Assignment: Skip the pictures, please, and write out exactly every line from the one containing "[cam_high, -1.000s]" through the end of the listing below.

Data segment:
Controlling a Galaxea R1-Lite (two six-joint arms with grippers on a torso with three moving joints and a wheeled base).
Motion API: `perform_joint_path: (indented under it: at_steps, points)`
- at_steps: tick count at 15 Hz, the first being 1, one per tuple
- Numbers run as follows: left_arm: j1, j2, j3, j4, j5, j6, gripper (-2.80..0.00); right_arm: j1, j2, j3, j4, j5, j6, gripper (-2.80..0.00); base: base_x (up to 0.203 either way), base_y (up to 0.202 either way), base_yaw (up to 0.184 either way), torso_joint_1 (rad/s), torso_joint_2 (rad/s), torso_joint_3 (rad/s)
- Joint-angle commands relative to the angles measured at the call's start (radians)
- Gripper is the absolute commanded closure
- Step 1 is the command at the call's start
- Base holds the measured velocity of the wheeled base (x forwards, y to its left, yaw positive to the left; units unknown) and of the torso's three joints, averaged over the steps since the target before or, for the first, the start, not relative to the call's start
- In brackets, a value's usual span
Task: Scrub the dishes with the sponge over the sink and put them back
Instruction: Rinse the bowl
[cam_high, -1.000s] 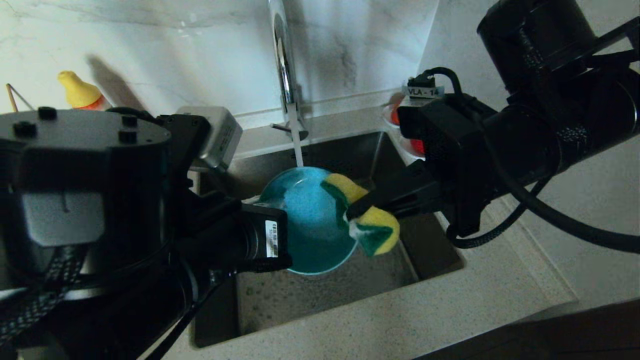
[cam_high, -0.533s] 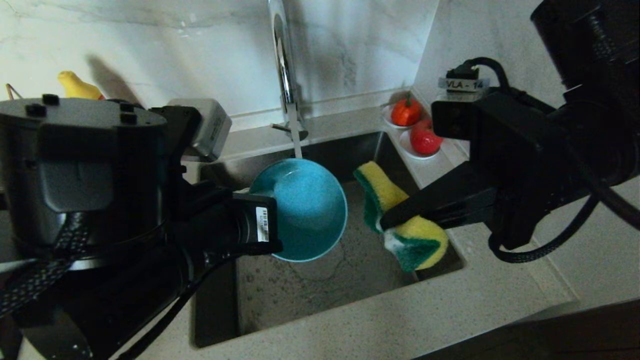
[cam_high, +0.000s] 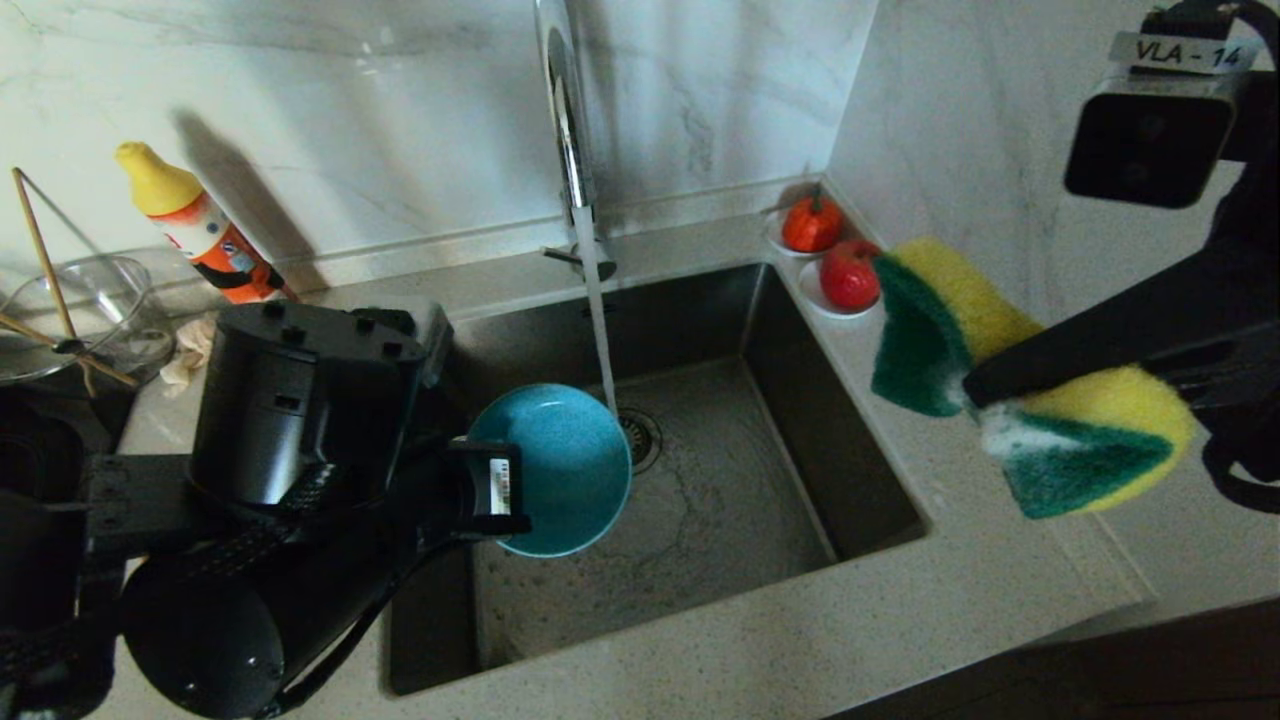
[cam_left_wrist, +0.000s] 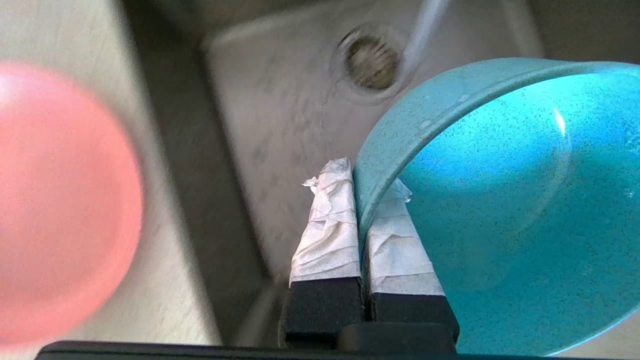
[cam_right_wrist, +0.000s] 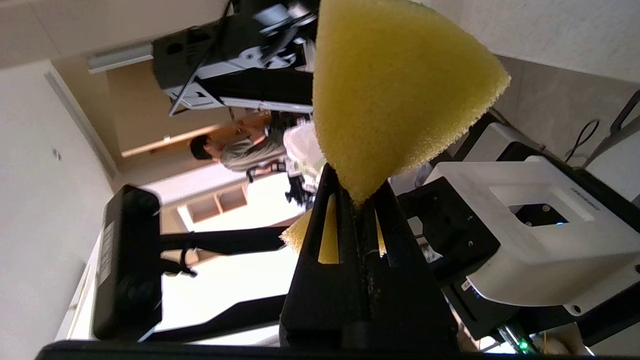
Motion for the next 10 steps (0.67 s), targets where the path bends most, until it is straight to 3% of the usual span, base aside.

Reply:
[cam_high, -1.000s] 
[cam_high, -0.533s] 
[cam_high, +0.000s] 
[cam_left_wrist, +0.000s] 
[cam_right_wrist, +0.000s] 
Motion for the next 10 steps (0.67 s), targets where the path bends most, until it is straight to 3% of the usual span, base aside.

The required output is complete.